• **WHAT THE TASK ASKS**
Please restate the data exactly, from the first line to the last.

• **SOURCE MATERIAL**
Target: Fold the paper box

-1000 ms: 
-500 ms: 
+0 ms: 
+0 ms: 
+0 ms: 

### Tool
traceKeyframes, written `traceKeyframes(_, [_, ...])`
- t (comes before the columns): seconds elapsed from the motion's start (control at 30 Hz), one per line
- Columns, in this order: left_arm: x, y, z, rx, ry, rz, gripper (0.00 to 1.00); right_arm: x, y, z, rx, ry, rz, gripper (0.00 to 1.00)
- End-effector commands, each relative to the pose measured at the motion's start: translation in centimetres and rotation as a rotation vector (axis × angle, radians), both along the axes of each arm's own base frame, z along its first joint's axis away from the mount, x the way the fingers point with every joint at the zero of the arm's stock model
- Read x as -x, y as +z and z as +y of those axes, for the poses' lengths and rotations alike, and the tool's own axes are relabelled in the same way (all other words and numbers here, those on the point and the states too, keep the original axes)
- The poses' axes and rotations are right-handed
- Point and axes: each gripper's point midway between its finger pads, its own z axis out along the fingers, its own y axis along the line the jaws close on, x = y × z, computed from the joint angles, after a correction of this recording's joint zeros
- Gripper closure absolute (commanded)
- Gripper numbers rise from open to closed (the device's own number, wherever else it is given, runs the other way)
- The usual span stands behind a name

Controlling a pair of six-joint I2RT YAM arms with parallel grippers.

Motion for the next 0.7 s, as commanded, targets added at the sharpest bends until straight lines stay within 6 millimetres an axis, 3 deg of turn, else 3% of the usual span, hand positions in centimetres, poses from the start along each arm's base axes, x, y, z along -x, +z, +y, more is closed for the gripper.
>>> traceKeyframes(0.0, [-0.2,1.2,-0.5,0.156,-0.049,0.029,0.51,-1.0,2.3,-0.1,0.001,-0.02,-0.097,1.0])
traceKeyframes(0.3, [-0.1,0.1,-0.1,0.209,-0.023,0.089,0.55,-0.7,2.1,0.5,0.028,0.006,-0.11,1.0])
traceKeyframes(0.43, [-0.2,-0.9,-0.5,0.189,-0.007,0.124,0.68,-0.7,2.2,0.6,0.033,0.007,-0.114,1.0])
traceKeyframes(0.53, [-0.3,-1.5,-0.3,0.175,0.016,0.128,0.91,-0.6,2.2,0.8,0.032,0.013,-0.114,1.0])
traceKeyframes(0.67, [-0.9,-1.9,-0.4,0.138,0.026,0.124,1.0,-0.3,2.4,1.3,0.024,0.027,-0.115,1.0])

• **RESPONSE AREA**
Target: Fold the paper box

-1000 ms: 
-500 ms: 
+0 ms: 
+0 ms: 
+0 ms: 

### Tool
traceKeyframes, written `traceKeyframes(_, [_, ...])`
- t (comes before the columns): seconds elapsed from the motion's start (control at 30 Hz), one per line
- Columns, in this order: left_arm: x, y, z, rx, ry, rz, gripper (0.00 to 1.00); right_arm: x, y, z, rx, ry, rz, gripper (0.00 to 1.00)
- End-effector commands, each relative to the pose measured at the motion's start: translation in centimetres and rotation as a rotation vector (axis × angle, radians), both along the axes of each arm's own base frame, z along its first joint's axis away from the mount, x the way the fingers point with every joint at the zero of the arm's stock model
- Read x as -x, y as +z and z as +y of those axes, for the poses' lengths and rotations alike, and the tool's own axes are relabelled in the same way (all other words and numbers here, those on the point and the states too, keep the original axes)
- The poses' axes and rotations are right-handed
- Point and axes: each gripper's point midway between its finger pads, its own z axis out along the fingers, its own y axis along the line the jaws close on, x = y × z, computed from the joint angles, after a correction of this recording's joint zeros
- Gripper closure absolute (commanded)
- Gripper numbers rise from open to closed (the device's own number, wherever else it is given, runs the other way)
- The usual span stands behind a name

Controlling a pair of six-joint I2RT YAM arms with parallel grippers.

Motion for the next 0.7 s, as commanded, targets added at the sharpest bends until straight lines stay within 6 millimetres an axis, 3 deg of turn, else 3% of the usual span, hand positions in centimetres, poses from the start along each arm's base axes, x, y, z along -x, +z, +y, more is closed for the gripper.
>>> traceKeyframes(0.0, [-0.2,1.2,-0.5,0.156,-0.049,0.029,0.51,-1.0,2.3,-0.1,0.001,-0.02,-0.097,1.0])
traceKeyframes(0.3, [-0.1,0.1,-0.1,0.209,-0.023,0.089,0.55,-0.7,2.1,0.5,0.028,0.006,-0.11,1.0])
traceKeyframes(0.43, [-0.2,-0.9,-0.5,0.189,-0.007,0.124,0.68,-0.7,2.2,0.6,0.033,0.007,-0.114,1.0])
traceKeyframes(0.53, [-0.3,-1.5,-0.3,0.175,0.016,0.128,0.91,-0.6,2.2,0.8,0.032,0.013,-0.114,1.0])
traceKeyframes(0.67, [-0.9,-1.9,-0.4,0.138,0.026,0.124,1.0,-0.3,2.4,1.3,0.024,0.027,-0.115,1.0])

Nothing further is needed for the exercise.